In case you were wondering,
Isaac Asimov:
I thought maybe you could do that with human beings too. You could tell what huge masses of human beings would do, provided they didn't know what the predictions were so they couldn't distort their own behaviour, and provided you had a large enough number, and I felt that with the galactic empire you'd have a large enough number. I don't really believe it's going to work, but it made a good background for the stories, and I was always able to use my "psychohistory" to show how things became inevitable, economically or sociologically and so on. It made for interesting historical novels.....
Not only are there not enough people, but actually their behaviour is far too complicated. They're not like individual molecules. Molecules have limited modes of behaviour and human beings are far less limited, so that human history is more chaotic. In fact, so chaotic that it probably can never be predicted, and in my later Foundation novels I dragged this in. But of course when I first started I didn't know anything about this new theory of chaos.

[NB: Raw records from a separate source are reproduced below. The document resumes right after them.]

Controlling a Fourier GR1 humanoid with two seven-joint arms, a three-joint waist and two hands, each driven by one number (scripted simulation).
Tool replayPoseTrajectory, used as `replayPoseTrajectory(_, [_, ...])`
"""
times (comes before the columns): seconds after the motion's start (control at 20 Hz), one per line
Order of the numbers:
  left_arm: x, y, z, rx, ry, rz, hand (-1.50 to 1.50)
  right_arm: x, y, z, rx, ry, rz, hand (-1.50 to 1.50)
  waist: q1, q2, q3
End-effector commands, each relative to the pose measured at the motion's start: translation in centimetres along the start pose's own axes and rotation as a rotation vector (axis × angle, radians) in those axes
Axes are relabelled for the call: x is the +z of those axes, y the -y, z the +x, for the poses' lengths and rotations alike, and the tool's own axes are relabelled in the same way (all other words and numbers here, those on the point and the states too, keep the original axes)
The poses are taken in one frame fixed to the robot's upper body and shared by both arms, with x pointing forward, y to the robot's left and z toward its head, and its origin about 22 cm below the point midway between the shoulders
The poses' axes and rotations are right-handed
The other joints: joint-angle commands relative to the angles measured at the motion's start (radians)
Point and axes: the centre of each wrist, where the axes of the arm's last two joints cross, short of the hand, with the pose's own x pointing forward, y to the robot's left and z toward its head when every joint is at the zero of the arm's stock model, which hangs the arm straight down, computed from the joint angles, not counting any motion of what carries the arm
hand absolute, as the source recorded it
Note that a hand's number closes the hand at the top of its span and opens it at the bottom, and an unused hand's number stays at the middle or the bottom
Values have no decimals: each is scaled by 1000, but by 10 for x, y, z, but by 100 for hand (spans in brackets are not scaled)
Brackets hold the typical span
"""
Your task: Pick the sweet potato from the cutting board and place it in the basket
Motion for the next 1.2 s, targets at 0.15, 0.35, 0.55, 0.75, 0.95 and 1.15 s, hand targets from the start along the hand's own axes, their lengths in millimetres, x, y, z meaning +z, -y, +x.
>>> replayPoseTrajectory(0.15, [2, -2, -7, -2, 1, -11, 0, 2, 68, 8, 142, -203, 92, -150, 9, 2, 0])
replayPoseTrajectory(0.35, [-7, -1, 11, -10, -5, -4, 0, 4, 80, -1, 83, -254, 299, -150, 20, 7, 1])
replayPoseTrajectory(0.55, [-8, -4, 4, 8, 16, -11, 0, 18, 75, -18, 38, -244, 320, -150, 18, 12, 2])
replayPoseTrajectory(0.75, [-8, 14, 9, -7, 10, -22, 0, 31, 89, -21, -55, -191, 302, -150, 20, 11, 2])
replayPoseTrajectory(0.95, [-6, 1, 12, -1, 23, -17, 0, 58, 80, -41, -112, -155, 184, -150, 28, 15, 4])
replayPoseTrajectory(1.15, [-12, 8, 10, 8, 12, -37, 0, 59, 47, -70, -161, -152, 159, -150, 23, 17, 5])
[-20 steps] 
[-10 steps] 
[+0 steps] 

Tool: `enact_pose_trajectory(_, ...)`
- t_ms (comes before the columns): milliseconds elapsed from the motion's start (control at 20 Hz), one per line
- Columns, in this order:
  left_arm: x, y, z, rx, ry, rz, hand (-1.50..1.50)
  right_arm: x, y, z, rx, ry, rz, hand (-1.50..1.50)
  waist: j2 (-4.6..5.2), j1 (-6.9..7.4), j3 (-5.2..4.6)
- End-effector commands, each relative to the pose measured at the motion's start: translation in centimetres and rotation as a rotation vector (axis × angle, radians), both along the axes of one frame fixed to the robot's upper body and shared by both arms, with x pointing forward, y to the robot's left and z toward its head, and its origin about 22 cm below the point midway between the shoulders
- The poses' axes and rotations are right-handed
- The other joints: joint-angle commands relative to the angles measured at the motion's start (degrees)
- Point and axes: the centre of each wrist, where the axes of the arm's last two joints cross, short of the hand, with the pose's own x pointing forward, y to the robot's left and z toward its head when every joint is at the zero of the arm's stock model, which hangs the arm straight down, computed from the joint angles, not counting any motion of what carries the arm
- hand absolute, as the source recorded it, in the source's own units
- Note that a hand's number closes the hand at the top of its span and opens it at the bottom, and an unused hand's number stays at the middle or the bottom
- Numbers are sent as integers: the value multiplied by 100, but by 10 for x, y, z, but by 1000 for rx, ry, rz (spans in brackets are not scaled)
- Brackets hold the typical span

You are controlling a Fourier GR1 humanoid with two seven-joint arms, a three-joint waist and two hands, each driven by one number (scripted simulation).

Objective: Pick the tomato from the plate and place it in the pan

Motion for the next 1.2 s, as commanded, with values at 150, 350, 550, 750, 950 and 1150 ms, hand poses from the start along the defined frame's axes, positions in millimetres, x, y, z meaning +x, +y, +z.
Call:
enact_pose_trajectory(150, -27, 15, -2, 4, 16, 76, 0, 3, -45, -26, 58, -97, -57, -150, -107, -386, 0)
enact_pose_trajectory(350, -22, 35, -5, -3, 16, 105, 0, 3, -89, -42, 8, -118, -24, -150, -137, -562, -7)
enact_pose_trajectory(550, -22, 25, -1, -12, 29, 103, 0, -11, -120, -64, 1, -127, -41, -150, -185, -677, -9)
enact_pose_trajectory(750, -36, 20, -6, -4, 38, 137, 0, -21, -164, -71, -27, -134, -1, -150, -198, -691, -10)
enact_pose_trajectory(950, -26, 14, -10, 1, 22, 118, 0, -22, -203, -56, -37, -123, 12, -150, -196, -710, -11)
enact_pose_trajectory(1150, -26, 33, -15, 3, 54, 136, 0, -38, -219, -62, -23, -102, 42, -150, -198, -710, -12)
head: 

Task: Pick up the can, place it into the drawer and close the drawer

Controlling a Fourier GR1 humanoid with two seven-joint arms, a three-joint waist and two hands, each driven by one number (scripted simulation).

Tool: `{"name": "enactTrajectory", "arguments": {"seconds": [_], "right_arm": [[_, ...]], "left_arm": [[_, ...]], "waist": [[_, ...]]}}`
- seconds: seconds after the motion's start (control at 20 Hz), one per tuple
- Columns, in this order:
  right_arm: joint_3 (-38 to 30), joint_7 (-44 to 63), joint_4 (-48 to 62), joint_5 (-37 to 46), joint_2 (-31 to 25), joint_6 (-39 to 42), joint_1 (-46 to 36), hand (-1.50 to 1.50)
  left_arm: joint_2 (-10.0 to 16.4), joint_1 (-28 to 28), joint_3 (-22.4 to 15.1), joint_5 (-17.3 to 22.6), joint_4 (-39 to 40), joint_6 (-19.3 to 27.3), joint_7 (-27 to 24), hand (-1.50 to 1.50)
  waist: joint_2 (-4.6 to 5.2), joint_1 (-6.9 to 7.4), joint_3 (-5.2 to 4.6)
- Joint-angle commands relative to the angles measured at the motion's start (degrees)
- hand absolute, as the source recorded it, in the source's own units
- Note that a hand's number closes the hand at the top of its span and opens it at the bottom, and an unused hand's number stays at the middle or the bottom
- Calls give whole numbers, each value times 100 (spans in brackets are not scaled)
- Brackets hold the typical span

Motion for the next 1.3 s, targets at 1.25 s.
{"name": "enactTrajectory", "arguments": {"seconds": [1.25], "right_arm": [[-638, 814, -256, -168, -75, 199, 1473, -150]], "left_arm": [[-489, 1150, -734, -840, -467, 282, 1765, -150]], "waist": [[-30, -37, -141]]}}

was much smarter--and vastly more humane--than
Paul Krugman:
It is one of the few science fiction series that deals with social scientists—the “psychohistorians,” who use their understanding of the mathematics of society to save civilization as the Galactic Empire collapses. I loved Foundation, and in my early teens my secret fantasy was to become a psychohistorian. Unfortunately, there’s no such thing (yet). I was and am fascinated by history, but the craft of history is far better at the what and the when than the why, and I eventually wanted more. As for social sciences other than economics, I am interested in their subjects but cannot get excited about their methods—the power of economic models to show how plausible assumptions yield surprising conclusions, to distill clear insights from seemingly murky issues, has no counterpart yet in political science or sociology. Someday there will exist a unified social science of the kind that Asimov imagined, but for the time being economics is as close to psychohistory as you can get.
5 comments:
for the time being economics is as close to psychohistory as you can get.
Correct. They're both science fiction.
Two responses to that leap to mind:
1. I agree--unfortunately of the two of them only Asimov realizes what genre he works in.
2. I disagree--science fiction can be illuminating, but economics can't be.
Oh, but Krugman's occasionally insightful.:(
Economics can be illuminating about its acolytes. Though the phone book's a better read than any economic screed.
JM--sure, but is there anyone that's not true of?
Randal--what about illuminated phone books?